Based on Equation (20), Equation (21) is established:

$$\{\begin{array}{l}y=\ln \dot{\epsilon }\\ x_1=\ln [\sinh (\alpha \sigma )]\\ x_2={10}^3/(\mathrm{RT})\\ b_1=n\\ b_2=\mathrm{Q}\\ b_3=\ln (\mathrm{A})\end{array}$$

(21)

where the unit of Q becomes kJ·mol⁻¹. Because the value of 1/(RT) is relatively smaller, the 1000/(RT) is used instead of 1/(RT) to improve the calculation accuracy.

Substituting Equation (21) in Equation (20) yields:

$$y=b_1{x}_1+b_2{x}_2+b_3$$

(22)

After determining α-value, the vales of y, x₁ and x₂ (namely, ln$\dot{\epsilon }$, ln[sinh(ασ)] and 10³/(RT)) are calibrated based on experimental data. However, the values of b₁, b₂ and b₃ (namely, n, Q and ln(A)) are still unknown. Therefore, Equation (22) can be used as a linear regression model, where x₁ and x₂ are the independent variables, y₁ is the dependent variable and b₁, b₂ and b₃ are the unknown parameters.

When α-value is determined, the values of b₁, b₂ and b₃ can be calculated by regression analysis. However, the α-value will directly influence the results of regression analysis and the predicted stress obtained based on the constitutive equation.

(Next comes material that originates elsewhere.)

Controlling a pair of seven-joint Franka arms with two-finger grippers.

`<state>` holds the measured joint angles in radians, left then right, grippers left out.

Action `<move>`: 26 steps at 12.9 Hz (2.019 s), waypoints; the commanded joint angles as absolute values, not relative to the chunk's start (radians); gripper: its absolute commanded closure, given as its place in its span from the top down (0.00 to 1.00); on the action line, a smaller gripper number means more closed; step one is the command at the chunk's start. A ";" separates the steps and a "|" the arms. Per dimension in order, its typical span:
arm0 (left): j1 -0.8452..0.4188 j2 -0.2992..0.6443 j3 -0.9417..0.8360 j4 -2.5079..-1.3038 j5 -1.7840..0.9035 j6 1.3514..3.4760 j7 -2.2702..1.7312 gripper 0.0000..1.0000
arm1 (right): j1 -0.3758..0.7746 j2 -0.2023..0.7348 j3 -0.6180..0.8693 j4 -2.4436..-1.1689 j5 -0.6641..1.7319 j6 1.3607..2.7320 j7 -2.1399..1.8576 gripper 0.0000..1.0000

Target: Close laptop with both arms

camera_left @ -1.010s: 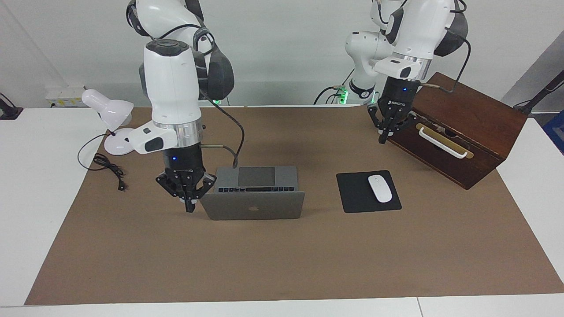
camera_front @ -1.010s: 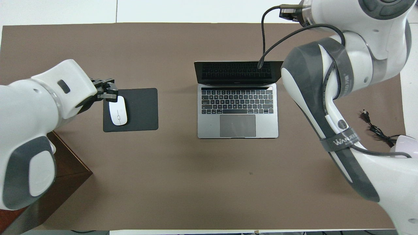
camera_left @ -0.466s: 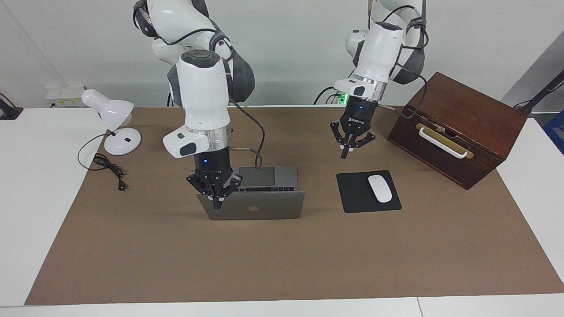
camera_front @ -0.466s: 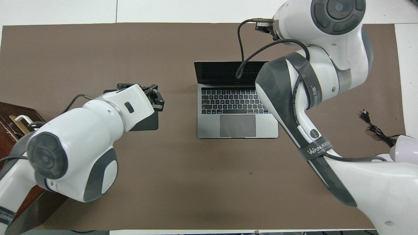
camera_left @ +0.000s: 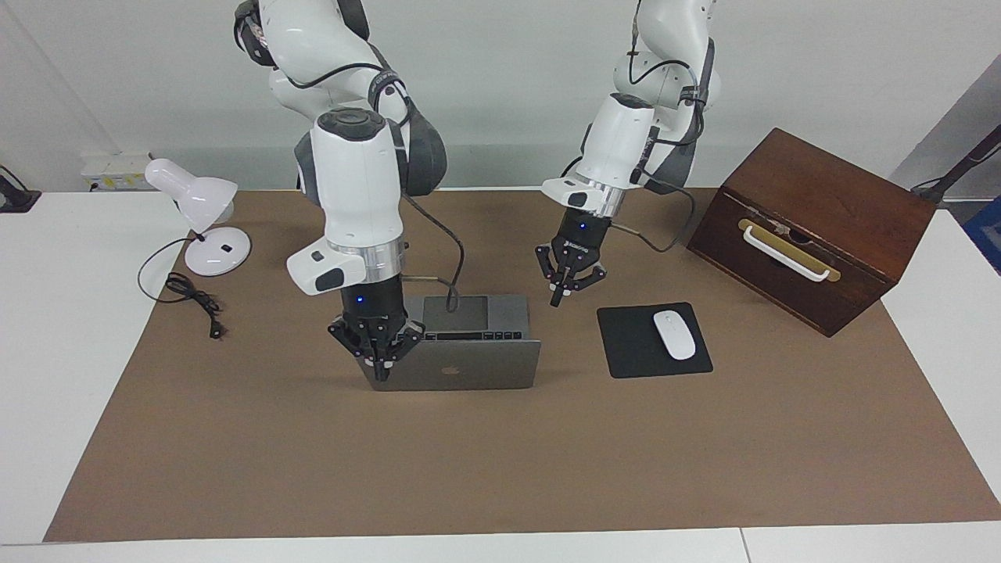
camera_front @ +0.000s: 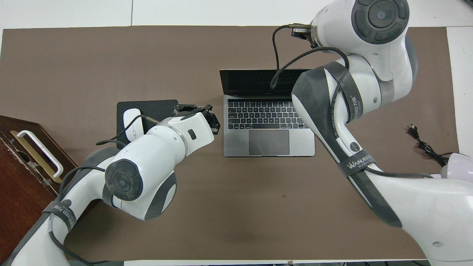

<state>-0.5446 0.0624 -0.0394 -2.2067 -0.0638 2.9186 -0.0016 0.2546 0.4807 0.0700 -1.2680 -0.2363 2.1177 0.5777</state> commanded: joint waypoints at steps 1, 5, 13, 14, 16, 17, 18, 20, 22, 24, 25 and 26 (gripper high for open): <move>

The coefficient of determination (R²) is a measure used in statistical analysis, which assesses how well a model explains, as shown in Equation (23):

$${\mathrm{R}}^2=1-\frac{{\displaystyle \sum _{i=1}^N{(E_i-P_i)}^2}}{{\displaystyle \sum _{i=1}^N{(E_i-\overline{E})}^2}}$$

(23)

where E_i is the experimental data, P_i is the predicted value obtained from the constitutive equation, Ē is the mean value of E_i and N is the total number of data employed in the investigation. Under a single strain, there are 4 different deformation temperatures (973.15, 1073.15, 1173.15 and 1273.15 K) and 4 different strain rates (0.001, 0.01, 0.01 and 1 s⁻¹). Therefore, there are 16 different data points selected, namely, N = 16.

In addition, average absolute relative error (AARE) is an unbiased statistical parameter that is calculated via a term-by-term comparison of the relative error [13], as shown in Equation (24). Moreover, AARE is always used to verify the accuracy of the constitutive models.

$$\mathrm{AARE}(\%)=\frac{1}{N}{\displaystyle \sum _{i=1}^{N_i}\frac{|E_i-P_i|}{E_i}}\times 100$$

(24)

where E_i is the experimental data, P_i is the predicted value obtained from the constitutive equation, and N is the total number of data points employed in the investigation. Similarly, N is 16 when AARE is used to solve material constants under a single strain.

It is assumed the predicted stress σ_p is equal to the experimental stress σ_e over the entire range of deformation conditions, namely the equation σ_p = σ_e holds. There is a linear relationship between the predicted stress and experimental stress. R² is used in statistics to measure how strong a linear relationship is between two variables.

When the equation σ_p = σ_e holds, it is obtained the highest prediction accuracy, and R²-value is one. When σ_p is not equal to σ_e under some conditions, the linear relationship between σ_p and σ_e becomes weaker. With increasing the difference between σ_p and σ_e, the linear relationship between σ_p and σ_e keep getting weaker. Moreover, R²-value and the prediction accuracy continuously decrease. Meanwhile, the AARE value continuously increases.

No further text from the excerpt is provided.